A partir dos anos 2000, e com maior intensidade nas décadas seguintes, deu-se uma rutura necessária. A violência doméstica passou a ser reconhecida como crime público, abrangendo não apenas a mulher, mas também filhos, pessoas dependentes e companheiros em união de facto. E bem. O debate abriu-se, multiplicaram-se associações de apoio, mecanismos de proteção, campanhas de sensibilização. A sociedade evoluiu, e o Direito acompanhou esse progresso civilizacional.
Mas hoje enfrentamos um novo risco — diferente, mais subtil e não menos perigoso. Mas preocupante porque parece ser aceite e acarinhada pelos devoradores de fake-News.
Vivemos na era do vídeo curto, do excerto descontextualizado, da indignação instantânea. Pequenos fragmentos de realidade, muitas vezes manipulados ou incompletos, circulam em segundos nas redes sociais, acompanhados de julgamentos sumários e certezas absolutas. Pergunta-se: será isto violência doméstica? Será violência qualificada? Importa? Para muitos, já não.
Basta que a suspeita saia do processo penal e entre no tribunal informal das redes sociais. E ninguém se questiona como sai do processo e chega a net ?! A partir daí, o desfecho parece escrito: o agressor — que, quase sempre, tem de ser homem — é culpado. Não importa o tipo legal de crime, a prova, o contexto, a circunstância concreta. Não importa a presunção de inocência, nem o contraditório, nem o direito de defesa. Nada.
E importa afirmá-lo com clareza: nada justifica a violência. Nenhuma. Em tempo algum. Contra ninguém.
Mas também nada justifica a substituição da justiça por linchamentos públicos digitais. As redes sociais passaram a ser o novo tribunal da sociedade — um tribunal sem juiz imparcial, sem regras processuais, sem direitos, sem garantias. Um tribunal movido pela fome de condenar, não pela vontade de compreender.
Se um homem tem uma injunção, é automaticamente rotulado como “corrupto”. Se exerce o direito ao silêncio, é “culpado”. Se se defende, “não respeita as vítimas”. O desconhecimento profundo dos direitos, liberdades e garantias transforma-se em virtude moral.
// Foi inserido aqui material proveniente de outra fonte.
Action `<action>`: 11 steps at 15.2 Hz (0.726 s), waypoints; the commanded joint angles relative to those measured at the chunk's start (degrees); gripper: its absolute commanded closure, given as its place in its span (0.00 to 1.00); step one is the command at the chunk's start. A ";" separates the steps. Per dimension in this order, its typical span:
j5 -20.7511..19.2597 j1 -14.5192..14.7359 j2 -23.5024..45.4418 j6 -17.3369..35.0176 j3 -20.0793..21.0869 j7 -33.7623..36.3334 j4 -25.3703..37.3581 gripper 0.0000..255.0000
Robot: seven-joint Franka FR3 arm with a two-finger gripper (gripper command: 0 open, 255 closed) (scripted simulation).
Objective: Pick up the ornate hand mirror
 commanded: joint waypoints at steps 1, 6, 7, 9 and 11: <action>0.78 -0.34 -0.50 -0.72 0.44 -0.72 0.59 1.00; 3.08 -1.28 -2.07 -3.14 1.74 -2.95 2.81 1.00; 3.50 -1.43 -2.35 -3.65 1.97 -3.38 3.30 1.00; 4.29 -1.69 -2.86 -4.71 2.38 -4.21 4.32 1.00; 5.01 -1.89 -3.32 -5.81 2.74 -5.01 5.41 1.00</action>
A presunção de inocência passa a ser vista como obstáculo, e não como pilar essencial do Estado de Direito democrático.
Estamos, assim, a banalizar a violência — e, paradoxalmente, a fragilizar a própria justiça pública. Quando tudo é violência, nada é verdadeiramente avaliado. Quando todos são culpados antes do julgamento, o processo penal perde sentido. Quando a indignação substitui a prova, regressamos, por outra via, a um tempo pré-civilizacional.
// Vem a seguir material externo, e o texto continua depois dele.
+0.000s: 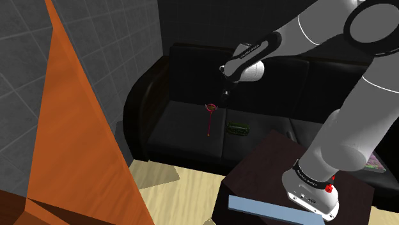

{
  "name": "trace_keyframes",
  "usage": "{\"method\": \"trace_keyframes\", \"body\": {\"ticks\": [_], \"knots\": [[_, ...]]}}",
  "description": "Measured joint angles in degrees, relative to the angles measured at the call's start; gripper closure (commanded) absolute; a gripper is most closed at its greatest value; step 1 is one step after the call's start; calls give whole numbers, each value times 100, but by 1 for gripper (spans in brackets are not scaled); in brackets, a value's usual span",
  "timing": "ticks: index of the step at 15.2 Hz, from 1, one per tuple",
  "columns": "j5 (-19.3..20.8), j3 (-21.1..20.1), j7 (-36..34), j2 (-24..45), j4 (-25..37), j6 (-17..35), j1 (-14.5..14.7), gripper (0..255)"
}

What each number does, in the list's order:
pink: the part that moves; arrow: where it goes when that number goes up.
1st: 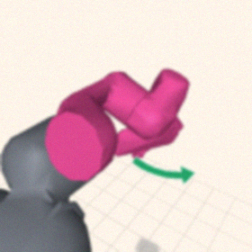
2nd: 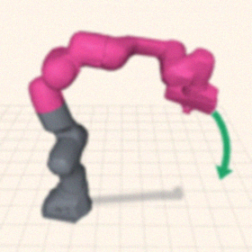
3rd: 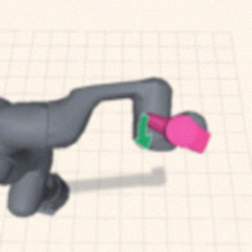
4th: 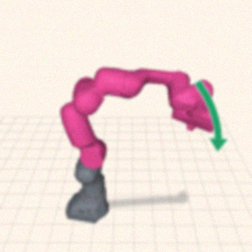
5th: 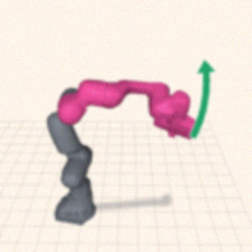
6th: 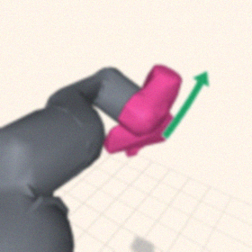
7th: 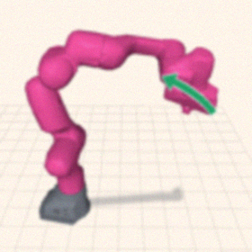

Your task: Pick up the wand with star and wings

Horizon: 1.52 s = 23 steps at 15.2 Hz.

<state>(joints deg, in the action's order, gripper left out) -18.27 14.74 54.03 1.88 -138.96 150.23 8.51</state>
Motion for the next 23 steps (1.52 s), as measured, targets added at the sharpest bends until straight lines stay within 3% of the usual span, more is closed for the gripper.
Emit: {"method": "trace_keyframes", "body": {"ticks": [3,11,12,23], "knots": [[-636,-125,728,735,460,217,-57,0],[-1294,-377,1381,1316,545,649,-242,0],[-1321,-392,1402,1352,561,666,-250,255],[-1310,-384,1392,1343,567,655,-247,255]]}}
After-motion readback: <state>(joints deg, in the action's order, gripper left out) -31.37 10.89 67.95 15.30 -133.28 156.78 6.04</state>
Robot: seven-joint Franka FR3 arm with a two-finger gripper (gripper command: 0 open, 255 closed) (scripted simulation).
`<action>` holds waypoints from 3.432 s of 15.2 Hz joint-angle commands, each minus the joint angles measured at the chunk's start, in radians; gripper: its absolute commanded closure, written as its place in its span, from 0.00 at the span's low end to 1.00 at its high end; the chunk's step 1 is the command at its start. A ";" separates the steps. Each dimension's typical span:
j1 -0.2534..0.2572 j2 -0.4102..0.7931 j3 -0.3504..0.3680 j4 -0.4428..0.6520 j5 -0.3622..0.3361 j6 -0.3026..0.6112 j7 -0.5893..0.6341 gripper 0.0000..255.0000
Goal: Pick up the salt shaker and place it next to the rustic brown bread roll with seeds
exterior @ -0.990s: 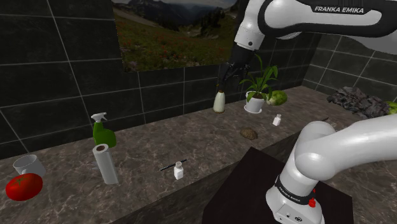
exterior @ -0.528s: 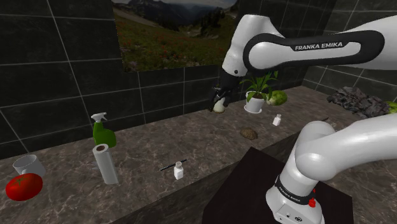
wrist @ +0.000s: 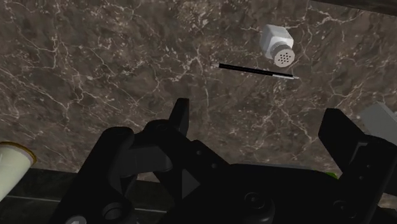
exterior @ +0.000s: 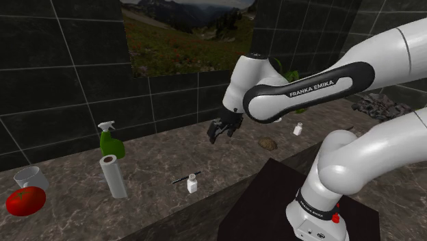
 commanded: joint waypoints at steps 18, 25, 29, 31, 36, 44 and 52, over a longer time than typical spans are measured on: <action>-0.374 0.957 0.412 0.245 -1.439 0.431 1.395 0.00; -0.319 1.090 0.337 0.325 -1.615 0.404 1.524 0.00; -0.310 1.119 0.322 0.343 -1.648 0.399 1.547 0.00; -0.310 1.119 0.322 0.343 -1.648 0.399 1.547 0.00; -0.310 1.119 0.322 0.343 -1.648 0.399 1.547 1.00; -0.310 1.119 0.322 0.343 -1.648 0.399 1.547 1.00; -0.376 0.981 0.404 0.277 -1.429 0.420 1.367 1.00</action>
Saímos do silêncio cúmplice do passado para o ruído ensurdecedor do presente. O desafio do nosso tempo não é escolher entre calar ou gritar, mas julgar com rigor, proteger com seriedade e condenar apenas com justiça.
Porque esta nova forma de violência — simbólica, mediática e social — não cria mais direitos: cria menos. Menos garantias, menos contraditório, menos presunção de inocência, menos Estado de Direito. Cada exceção aceite em nome da emoção abre uma fenda na lei. Cada julgamento sumário normalizado nas redes sociais retira um tijolo às liberdades fundamentais.
A história ensina-nos que as sociedades não perdem direitos de um dia para o outro. Perdem-nos aos poucos, sempre com boas intenções, sempre em nome de uma causa justa, sempre com aplauso popular. Até ao dia em que já não há defesa possível, porque a regra passou a ser a condenação sem prova e o silêncio imposto pelo medo.
Quando a justiça deixa de ser feita nos tribunais e passa a ser exercida pela multidão digital, o próximo passo é simples e conhecido: menos direitos, mais exceções, mais arbitrariedade. E, inevitavelmente, uma sociedade reduzida ao sabor de um qualquer ditador — não necessariamente de farda, mas de algoritmo, de clamor público ou de moral instantânea.
A banalização da violência não protege as vítimas. Destrói a justiça, e sem justiça, não há liberdade que resista. Disse.